_Instructions for the task_. Work through the material below and tally the lines holding "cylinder"; only the tally should be returned.

_Data below_.
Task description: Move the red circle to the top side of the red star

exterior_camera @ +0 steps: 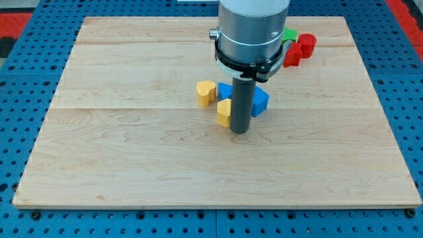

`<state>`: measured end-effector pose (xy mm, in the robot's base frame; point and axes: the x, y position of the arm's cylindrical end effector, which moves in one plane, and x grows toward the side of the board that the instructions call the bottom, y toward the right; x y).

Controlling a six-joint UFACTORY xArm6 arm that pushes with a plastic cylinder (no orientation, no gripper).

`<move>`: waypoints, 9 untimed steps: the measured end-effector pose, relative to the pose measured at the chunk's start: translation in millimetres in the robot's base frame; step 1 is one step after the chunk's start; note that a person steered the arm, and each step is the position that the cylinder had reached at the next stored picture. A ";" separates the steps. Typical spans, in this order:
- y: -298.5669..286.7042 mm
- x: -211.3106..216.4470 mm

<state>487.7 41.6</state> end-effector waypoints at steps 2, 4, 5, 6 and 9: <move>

_Result for this exercise_. 2